Filter this material down to the lines that hold "metal", copying each one.

Supplied information
◇ ◇ ◇

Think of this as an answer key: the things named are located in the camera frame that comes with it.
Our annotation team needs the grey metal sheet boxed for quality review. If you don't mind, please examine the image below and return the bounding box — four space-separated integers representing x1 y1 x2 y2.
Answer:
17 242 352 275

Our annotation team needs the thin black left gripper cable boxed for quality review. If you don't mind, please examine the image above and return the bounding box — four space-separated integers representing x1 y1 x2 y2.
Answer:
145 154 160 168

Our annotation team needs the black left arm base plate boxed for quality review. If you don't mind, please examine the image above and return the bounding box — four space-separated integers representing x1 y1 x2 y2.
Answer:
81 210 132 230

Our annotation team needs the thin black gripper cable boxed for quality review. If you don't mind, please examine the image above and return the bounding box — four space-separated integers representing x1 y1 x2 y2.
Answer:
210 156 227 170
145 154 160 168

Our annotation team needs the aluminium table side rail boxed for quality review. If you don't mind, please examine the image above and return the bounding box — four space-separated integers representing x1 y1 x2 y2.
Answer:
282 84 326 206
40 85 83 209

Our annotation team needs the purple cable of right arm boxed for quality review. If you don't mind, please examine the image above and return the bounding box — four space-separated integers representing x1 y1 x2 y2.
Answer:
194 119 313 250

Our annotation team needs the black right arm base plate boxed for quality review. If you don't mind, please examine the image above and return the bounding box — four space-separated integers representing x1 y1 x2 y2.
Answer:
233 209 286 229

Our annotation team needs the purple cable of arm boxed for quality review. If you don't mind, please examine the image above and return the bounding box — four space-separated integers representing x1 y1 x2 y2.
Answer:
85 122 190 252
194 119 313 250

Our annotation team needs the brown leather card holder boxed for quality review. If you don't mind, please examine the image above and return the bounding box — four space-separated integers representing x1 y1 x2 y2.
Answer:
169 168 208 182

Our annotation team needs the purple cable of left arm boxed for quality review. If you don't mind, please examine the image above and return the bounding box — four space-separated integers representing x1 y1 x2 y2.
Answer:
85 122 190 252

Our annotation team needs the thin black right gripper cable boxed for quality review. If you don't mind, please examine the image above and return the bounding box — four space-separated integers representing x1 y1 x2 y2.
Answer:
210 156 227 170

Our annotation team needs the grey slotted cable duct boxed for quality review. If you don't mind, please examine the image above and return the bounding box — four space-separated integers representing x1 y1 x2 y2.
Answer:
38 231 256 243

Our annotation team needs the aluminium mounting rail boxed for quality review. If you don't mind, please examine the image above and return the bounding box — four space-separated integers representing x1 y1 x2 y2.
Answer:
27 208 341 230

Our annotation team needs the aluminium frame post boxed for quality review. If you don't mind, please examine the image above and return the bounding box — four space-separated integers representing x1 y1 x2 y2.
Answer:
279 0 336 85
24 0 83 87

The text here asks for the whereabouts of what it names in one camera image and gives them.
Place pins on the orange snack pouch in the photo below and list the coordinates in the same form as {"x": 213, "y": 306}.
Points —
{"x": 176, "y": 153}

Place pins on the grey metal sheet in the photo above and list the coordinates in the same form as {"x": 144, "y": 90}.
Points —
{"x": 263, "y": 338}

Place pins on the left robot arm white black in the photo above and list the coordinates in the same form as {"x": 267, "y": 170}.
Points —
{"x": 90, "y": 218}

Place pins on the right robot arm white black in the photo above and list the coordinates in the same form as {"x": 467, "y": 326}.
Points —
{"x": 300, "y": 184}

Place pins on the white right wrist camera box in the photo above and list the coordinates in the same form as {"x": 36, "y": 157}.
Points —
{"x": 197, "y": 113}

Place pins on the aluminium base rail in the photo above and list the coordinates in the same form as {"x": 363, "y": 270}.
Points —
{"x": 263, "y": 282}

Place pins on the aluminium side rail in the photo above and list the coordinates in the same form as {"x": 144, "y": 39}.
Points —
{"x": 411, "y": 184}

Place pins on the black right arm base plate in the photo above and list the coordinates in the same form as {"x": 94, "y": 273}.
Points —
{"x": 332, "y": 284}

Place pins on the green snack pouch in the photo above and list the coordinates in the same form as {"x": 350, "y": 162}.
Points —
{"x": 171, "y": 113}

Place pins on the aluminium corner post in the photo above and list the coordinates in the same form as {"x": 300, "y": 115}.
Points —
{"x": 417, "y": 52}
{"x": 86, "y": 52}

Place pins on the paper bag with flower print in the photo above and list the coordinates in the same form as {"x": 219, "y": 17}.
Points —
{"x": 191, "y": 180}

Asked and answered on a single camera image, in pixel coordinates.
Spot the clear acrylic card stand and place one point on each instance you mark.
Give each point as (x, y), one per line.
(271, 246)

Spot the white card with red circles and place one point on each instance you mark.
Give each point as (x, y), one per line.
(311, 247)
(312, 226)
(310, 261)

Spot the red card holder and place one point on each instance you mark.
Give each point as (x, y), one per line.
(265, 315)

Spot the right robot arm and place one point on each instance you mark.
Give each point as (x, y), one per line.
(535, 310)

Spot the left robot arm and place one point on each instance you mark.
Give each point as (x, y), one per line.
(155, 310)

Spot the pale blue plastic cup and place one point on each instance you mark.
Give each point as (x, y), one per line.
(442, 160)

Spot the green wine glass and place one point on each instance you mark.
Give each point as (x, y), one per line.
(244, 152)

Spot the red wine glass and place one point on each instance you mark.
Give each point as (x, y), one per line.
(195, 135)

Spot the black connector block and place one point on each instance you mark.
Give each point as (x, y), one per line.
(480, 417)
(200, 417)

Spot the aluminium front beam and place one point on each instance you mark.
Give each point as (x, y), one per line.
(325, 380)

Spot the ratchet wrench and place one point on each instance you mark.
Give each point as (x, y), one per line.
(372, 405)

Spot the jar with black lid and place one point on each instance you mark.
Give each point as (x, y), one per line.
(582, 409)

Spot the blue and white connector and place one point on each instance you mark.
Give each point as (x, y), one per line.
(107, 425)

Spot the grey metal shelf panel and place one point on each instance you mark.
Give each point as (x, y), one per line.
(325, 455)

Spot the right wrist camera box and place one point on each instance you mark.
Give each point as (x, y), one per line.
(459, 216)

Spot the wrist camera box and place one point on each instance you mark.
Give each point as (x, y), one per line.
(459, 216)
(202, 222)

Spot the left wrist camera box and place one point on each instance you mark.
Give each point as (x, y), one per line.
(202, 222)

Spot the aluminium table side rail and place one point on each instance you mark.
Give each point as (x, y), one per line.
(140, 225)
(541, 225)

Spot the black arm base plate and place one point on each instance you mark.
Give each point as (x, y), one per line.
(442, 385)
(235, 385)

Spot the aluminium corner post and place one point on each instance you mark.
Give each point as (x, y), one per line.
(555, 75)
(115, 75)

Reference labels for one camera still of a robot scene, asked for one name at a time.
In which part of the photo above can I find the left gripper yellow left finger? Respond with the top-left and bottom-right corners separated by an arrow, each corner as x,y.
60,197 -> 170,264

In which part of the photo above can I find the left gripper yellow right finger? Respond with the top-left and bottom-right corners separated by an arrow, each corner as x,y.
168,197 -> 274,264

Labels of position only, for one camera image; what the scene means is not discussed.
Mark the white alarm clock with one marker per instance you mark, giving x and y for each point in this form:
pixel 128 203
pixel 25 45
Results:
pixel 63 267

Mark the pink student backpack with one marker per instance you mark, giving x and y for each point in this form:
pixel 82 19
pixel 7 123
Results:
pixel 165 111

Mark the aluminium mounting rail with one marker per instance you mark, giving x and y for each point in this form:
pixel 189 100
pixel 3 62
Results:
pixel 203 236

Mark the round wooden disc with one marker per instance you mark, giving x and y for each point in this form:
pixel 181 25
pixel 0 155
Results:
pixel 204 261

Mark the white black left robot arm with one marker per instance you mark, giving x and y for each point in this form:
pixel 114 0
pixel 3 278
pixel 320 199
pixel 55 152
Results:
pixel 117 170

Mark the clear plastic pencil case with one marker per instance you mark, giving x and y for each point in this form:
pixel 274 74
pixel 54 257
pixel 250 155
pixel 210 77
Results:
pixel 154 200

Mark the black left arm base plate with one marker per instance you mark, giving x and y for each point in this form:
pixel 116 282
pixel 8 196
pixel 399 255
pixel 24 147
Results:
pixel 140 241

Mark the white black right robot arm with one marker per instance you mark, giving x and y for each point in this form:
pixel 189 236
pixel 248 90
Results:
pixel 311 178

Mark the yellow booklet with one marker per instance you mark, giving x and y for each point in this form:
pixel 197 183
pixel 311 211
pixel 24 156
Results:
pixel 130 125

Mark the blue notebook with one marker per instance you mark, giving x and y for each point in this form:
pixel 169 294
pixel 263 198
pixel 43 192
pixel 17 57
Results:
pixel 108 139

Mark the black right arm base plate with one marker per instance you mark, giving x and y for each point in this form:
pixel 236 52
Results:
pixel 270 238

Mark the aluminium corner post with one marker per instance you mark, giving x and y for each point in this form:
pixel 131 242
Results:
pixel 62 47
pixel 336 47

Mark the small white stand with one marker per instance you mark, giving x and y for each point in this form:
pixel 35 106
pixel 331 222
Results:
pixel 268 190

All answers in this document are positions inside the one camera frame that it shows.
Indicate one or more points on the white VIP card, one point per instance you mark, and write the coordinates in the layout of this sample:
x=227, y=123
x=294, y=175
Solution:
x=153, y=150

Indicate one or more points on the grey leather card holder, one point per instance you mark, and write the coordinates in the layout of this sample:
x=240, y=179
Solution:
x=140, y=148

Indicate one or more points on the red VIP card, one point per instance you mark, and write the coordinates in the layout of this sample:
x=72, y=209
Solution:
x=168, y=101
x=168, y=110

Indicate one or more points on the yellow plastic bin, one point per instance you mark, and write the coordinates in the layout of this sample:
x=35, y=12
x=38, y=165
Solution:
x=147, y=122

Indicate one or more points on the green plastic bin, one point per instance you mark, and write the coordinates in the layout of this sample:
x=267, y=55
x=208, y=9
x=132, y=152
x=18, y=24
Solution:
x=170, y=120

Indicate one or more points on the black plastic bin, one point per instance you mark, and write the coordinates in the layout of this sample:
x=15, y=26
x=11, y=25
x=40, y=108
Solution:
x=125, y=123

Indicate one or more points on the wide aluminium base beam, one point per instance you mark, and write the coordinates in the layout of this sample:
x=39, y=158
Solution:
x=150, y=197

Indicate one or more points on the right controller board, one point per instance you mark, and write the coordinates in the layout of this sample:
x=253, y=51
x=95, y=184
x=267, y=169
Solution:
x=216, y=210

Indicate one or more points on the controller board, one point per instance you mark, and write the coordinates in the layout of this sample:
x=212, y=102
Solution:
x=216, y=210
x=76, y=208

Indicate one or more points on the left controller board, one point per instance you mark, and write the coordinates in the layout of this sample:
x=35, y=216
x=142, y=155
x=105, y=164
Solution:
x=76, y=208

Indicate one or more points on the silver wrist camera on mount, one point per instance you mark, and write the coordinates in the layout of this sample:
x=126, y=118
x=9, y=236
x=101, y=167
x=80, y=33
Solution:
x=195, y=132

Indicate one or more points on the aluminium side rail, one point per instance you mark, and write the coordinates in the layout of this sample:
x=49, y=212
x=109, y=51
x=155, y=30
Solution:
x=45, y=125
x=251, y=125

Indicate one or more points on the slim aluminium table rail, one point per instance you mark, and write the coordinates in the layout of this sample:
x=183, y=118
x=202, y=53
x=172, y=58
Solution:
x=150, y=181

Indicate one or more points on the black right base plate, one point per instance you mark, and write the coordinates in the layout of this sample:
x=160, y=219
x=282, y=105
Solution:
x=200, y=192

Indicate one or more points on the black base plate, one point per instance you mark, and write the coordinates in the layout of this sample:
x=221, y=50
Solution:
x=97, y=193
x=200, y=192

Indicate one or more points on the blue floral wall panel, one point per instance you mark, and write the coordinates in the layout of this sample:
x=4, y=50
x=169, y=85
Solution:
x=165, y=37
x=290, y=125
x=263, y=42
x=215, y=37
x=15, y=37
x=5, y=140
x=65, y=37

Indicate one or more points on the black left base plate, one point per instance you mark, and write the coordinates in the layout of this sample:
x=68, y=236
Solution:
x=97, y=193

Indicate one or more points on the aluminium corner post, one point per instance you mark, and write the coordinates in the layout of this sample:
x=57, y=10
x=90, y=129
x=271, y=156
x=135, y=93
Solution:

◇ ◇ ◇

Task result
Our annotation team needs the grey metal sheet boxed for quality review. If you don't mind, please examine the image below and return the bounding box — four space-separated integers representing x1 y1 x2 y2.
Place pins on the grey metal sheet in the photo above and list the coordinates in the same form as {"x": 144, "y": 90}.
Spot the grey metal shelf panel and place one point on each instance you mark.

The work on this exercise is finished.